The Isis Theater has been in Aspen for more than a century, and its parent company has no intentions of changing its name despite a terror network bearing the same identity.

Isis, the ancient Egyptian goddess of health, marriage and wisdom, has nothing to do with the Islamic State of Iraq and Syria, noted Alan Stokes, an executive at the Aspen theater’s parent company. And given that the cinema has been in existence significantly longer than the ISIS terror group, there’s no reason to change the name, he said, though there have been talks of it.

“We’ve had discussions about it, but at this point, we feel like everybody understands that because we’ve been in the community for decades, and this has nothing to with anything that’s going on the world today,” said Stokes, vice president of film marketing and advertising for Los Angeles-based Metropolitan Theaters Corp., which operates the Isis Theater.



Two weekends ago in Denver, Isis Books & Gifts reportedly was vandalized for the fourth time in recent months.

On its Facebook page, the store said: “The name Isis is that of the Egyptian Goddess of women, marriage, magick (sic), healing and more. However, with our media and politicians constantly using the word to name those in the Middle East who are the source of such horror, some people seem to get confused.”




Other businesses have altered their names because of the terrorist group, including the Isis Mobile Wallet, which is now called Softcard.
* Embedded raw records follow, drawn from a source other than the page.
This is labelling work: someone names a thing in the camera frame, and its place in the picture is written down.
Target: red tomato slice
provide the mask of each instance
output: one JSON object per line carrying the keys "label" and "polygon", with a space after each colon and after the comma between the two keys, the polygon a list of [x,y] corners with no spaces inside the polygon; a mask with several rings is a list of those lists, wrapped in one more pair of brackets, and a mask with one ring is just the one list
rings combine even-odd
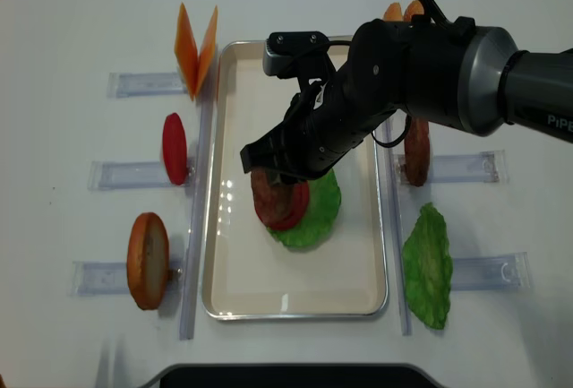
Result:
{"label": "red tomato slice", "polygon": [[269,228],[275,231],[286,231],[294,227],[304,217],[309,200],[310,191],[308,183],[296,184],[295,190],[293,191],[293,208],[290,213],[283,220],[269,225]]}
{"label": "red tomato slice", "polygon": [[163,162],[169,180],[174,185],[182,185],[188,176],[187,141],[181,118],[172,113],[163,124]]}

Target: meat patty
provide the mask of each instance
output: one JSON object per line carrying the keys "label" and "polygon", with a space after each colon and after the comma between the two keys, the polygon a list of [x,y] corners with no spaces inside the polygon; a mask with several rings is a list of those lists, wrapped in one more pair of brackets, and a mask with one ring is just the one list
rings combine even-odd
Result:
{"label": "meat patty", "polygon": [[255,168],[251,172],[251,188],[255,211],[267,227],[283,220],[291,212],[293,186],[270,186],[264,168]]}
{"label": "meat patty", "polygon": [[411,185],[422,186],[430,169],[430,129],[428,121],[412,118],[412,126],[404,139],[406,178]]}

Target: toasted bun slice
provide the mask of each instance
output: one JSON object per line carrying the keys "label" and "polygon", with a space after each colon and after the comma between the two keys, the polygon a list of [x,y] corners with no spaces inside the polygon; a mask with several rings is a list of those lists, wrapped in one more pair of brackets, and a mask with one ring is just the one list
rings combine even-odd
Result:
{"label": "toasted bun slice", "polygon": [[414,0],[406,8],[406,11],[404,12],[404,21],[406,22],[412,21],[412,16],[414,16],[415,14],[423,14],[422,3],[420,3],[418,0]]}
{"label": "toasted bun slice", "polygon": [[127,248],[127,286],[141,310],[159,307],[169,274],[169,240],[161,218],[142,213],[132,227]]}
{"label": "toasted bun slice", "polygon": [[404,139],[406,178],[410,185],[422,186],[430,170],[430,127],[420,117],[412,118],[412,126]]}
{"label": "toasted bun slice", "polygon": [[400,3],[392,3],[382,17],[384,21],[402,21],[402,7]]}

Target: white tray
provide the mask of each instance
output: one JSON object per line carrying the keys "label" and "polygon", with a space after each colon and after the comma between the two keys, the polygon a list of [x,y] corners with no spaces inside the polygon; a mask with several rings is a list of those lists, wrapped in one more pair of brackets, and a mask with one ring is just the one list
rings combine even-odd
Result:
{"label": "white tray", "polygon": [[[237,42],[219,59],[210,184],[203,229],[202,301],[218,319],[372,315],[388,296],[378,163],[372,140],[335,172],[342,204],[330,238],[306,252],[276,242],[257,218],[239,155],[282,120],[296,79],[262,71],[263,42]],[[345,47],[333,47],[336,67]]]}

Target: green lettuce
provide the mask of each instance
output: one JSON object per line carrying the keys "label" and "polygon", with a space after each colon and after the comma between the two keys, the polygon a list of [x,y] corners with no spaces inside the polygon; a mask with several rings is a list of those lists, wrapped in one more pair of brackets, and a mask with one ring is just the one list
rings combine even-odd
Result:
{"label": "green lettuce", "polygon": [[402,264],[406,301],[428,327],[443,330],[449,312],[453,262],[444,217],[427,203],[420,210],[414,230],[404,243]]}
{"label": "green lettuce", "polygon": [[317,180],[309,180],[310,198],[301,221],[287,231],[269,233],[286,247],[304,249],[319,244],[326,238],[338,215],[342,201],[334,170]]}

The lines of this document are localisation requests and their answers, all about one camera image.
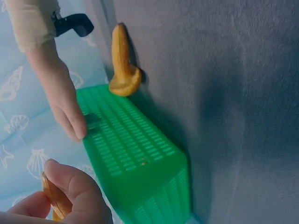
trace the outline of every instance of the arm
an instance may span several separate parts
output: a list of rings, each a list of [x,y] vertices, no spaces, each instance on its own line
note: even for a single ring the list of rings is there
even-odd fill
[[[38,76],[56,121],[79,141],[86,123],[69,70],[56,50],[52,16],[60,10],[57,0],[6,0],[6,5],[19,49]]]

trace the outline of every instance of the gray wall
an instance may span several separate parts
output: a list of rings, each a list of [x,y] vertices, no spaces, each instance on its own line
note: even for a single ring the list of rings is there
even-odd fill
[[[127,26],[146,74],[132,100],[188,151],[203,223],[298,224],[299,1],[86,4],[110,77]]]

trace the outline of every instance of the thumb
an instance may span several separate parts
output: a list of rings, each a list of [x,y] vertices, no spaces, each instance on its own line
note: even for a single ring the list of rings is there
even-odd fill
[[[83,139],[87,133],[86,121],[77,102],[75,87],[72,86],[72,90],[68,94],[69,97],[62,106],[62,110],[73,127],[77,138]]]
[[[72,202],[72,212],[63,219],[66,224],[109,223],[111,211],[106,206],[97,183],[83,171],[54,160],[45,164],[47,178]]]

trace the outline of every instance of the green plastic basket
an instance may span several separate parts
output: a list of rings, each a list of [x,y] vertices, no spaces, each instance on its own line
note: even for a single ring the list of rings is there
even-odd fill
[[[77,91],[83,143],[100,185],[126,224],[183,224],[191,216],[187,158],[108,85]]]

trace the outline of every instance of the shell print
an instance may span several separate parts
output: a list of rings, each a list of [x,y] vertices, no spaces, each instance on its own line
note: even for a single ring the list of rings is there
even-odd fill
[[[19,197],[17,197],[17,198],[14,200],[12,206],[15,206],[17,203],[19,203],[21,200],[25,199],[26,197],[27,197],[27,196],[19,196]]]
[[[14,115],[10,119],[10,124],[4,126],[4,130],[9,134],[24,130],[29,124],[29,117],[25,115]]]
[[[89,46],[91,46],[91,47],[96,47],[97,46],[96,43],[93,42],[93,40],[92,40],[92,38],[91,38],[90,35],[87,36],[87,37],[83,37],[82,40],[85,41],[85,42],[87,42],[87,44]]]
[[[0,161],[4,169],[7,169],[7,159],[13,159],[13,158],[14,155],[6,151],[3,144],[0,145]]]
[[[77,166],[78,169],[82,170],[83,172],[87,173],[88,175],[90,175],[94,180],[96,180],[96,175],[95,172],[93,170],[93,168],[91,166],[88,165],[79,165]]]
[[[23,72],[23,66],[16,69],[8,80],[0,88],[0,101],[13,100],[17,96],[17,91],[20,88],[20,82]]]
[[[41,179],[41,173],[43,172],[43,166],[45,162],[49,159],[45,155],[44,149],[32,149],[31,157],[27,163],[28,172],[36,179]]]
[[[81,76],[79,74],[77,74],[76,72],[70,71],[70,77],[71,77],[72,82],[74,83],[75,89],[78,89],[80,86],[82,86],[83,79],[81,78]]]
[[[105,84],[108,84],[109,83],[109,80],[108,80],[108,77],[106,76],[105,78]]]
[[[6,11],[6,4],[4,2],[4,0],[2,0],[2,7],[1,7],[1,12],[5,12]]]

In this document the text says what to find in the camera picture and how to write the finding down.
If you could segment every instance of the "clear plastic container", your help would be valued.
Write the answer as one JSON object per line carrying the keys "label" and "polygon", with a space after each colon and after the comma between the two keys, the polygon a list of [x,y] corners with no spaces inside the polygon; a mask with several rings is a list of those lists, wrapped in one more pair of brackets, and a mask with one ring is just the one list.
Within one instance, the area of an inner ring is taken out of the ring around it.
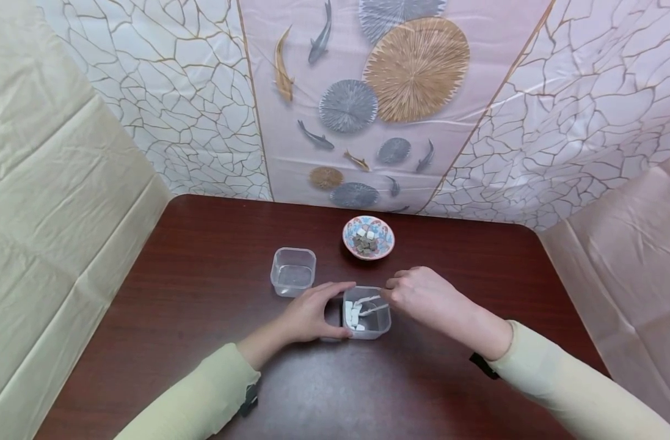
{"label": "clear plastic container", "polygon": [[280,296],[295,298],[315,281],[315,254],[308,249],[281,248],[274,255],[271,284]]}
{"label": "clear plastic container", "polygon": [[[356,286],[345,291],[343,297],[344,301],[342,302],[343,324],[347,325],[346,320],[344,319],[345,301],[354,302],[362,298],[380,294],[381,289],[378,287]],[[374,306],[381,306],[386,304],[386,300],[384,298],[378,298],[372,300],[372,303]],[[391,309],[386,307],[385,309],[373,312],[371,315],[361,317],[359,318],[359,324],[364,325],[366,330],[355,330],[350,328],[350,330],[352,330],[352,339],[376,339],[391,329]]]}

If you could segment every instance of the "decorative bowl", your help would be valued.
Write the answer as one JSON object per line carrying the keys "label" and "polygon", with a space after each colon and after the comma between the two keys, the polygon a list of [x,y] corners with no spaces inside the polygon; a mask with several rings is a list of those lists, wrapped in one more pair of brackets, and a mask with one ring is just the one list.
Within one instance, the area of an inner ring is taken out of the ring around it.
{"label": "decorative bowl", "polygon": [[[354,244],[354,237],[360,229],[374,233],[377,249],[371,254],[360,254],[357,250],[357,246]],[[358,216],[350,219],[350,221],[344,225],[342,230],[342,241],[344,241],[344,245],[352,255],[360,260],[371,261],[380,260],[386,255],[391,254],[393,246],[396,244],[396,237],[393,235],[393,231],[391,231],[389,225],[382,219],[372,216]]]}

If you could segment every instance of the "dark red table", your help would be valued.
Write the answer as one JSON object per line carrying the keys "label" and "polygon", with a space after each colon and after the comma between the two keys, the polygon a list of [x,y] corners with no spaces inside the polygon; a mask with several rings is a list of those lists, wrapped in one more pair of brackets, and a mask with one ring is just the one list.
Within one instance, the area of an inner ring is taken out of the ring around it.
{"label": "dark red table", "polygon": [[[349,210],[179,196],[164,212],[37,439],[112,439],[202,358],[288,304],[274,251],[317,255],[316,284],[381,285],[427,265],[472,300],[529,325],[605,373],[535,234],[511,224],[376,214],[385,260],[341,245]],[[260,404],[219,439],[569,439],[544,409],[468,361],[467,348],[394,313],[375,342],[292,346],[263,372]]]}

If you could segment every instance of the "beige fabric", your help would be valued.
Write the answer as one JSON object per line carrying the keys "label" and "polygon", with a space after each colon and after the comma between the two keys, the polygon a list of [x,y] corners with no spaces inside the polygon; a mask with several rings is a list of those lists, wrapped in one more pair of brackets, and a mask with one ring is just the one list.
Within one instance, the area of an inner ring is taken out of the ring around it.
{"label": "beige fabric", "polygon": [[509,352],[489,365],[577,439],[670,440],[668,423],[625,389],[549,339],[511,324]]}
{"label": "beige fabric", "polygon": [[540,238],[613,379],[670,423],[670,159]]}
{"label": "beige fabric", "polygon": [[170,198],[34,5],[0,0],[0,439],[30,439]]}
{"label": "beige fabric", "polygon": [[154,400],[115,440],[205,440],[237,413],[247,386],[259,378],[229,343]]}

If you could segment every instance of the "gray fish print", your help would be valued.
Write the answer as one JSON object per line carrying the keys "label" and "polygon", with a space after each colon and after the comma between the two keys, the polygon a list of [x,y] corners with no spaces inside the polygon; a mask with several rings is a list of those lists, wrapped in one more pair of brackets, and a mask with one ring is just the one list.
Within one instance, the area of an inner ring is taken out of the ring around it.
{"label": "gray fish print", "polygon": [[435,147],[432,146],[432,140],[428,139],[428,143],[430,143],[430,152],[427,156],[418,161],[418,167],[415,168],[415,172],[422,172],[428,165],[430,165],[432,157],[435,156]]}
{"label": "gray fish print", "polygon": [[308,55],[308,63],[310,64],[315,64],[315,62],[327,52],[327,41],[330,40],[330,32],[333,28],[333,6],[330,3],[330,0],[327,0],[327,3],[325,4],[325,13],[327,14],[325,27],[315,41],[312,39],[310,40],[311,48],[310,55]]}
{"label": "gray fish print", "polygon": [[401,185],[393,178],[386,176],[391,180],[391,197],[395,197],[401,193]]}
{"label": "gray fish print", "polygon": [[300,127],[300,130],[303,131],[306,138],[310,139],[310,142],[312,142],[315,147],[325,150],[335,149],[335,146],[329,140],[325,139],[324,134],[322,136],[316,136],[315,134],[312,134],[310,131],[305,129],[305,124],[303,124],[303,121],[301,120],[298,120],[298,126]]}
{"label": "gray fish print", "polygon": [[391,213],[391,214],[400,214],[400,213],[403,213],[403,212],[407,211],[408,208],[410,208],[410,205],[405,205],[405,207],[403,207],[403,208],[390,210],[389,213]]}

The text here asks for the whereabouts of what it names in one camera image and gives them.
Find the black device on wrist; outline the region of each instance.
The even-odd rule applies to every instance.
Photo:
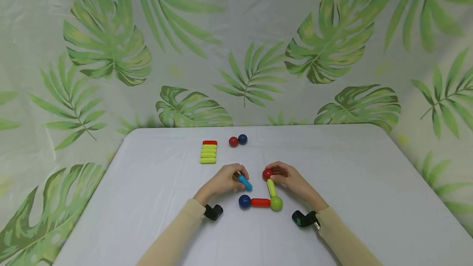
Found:
[[[318,230],[320,230],[320,223],[319,220],[317,220],[317,217],[315,216],[315,212],[312,211],[306,215],[301,213],[301,211],[295,211],[292,214],[292,219],[294,222],[299,226],[299,227],[307,227],[312,224],[315,224]]]
[[[216,204],[214,208],[212,208],[208,204],[205,205],[204,216],[208,217],[212,221],[216,221],[222,213],[223,213],[223,208],[219,206],[218,204]]]

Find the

Last week, The New York Times reported that stock in the financially sound Isis Pharmaceuticals fell five points in its the first trading after the Paris attacks, but the 25-year-old company plans to keep its name.

The Isis Theater opened in 1913 at 406 E. Hopkins Ave., according to the Aspen Historical Society.

Aspen residents Kitty and Dominic Linza owned it for 30 years until 1995. After that, it went through a series of management changes, once declaring bankruptcy, before Metropolitan Theaters took over roughly six or seven years ago.

Stokes said Metropolitan Theaters has fielded no complaints about the Isis name.

“It’s just business as usual,” he said.

On its Facebook page, the vandalized bookstore also called on people to refer to the terrorist group not as “ISIS” but as “Daesh.”

That’s the term leaders such as President Barack Obama and French President Francois Hollande have employed. Daesh is an acronym for Dawlat al-Islamiyah f’al-Iraq wa Belaad al-Sham, the Arabic translation for Arabic state. It’s considered an insulting term.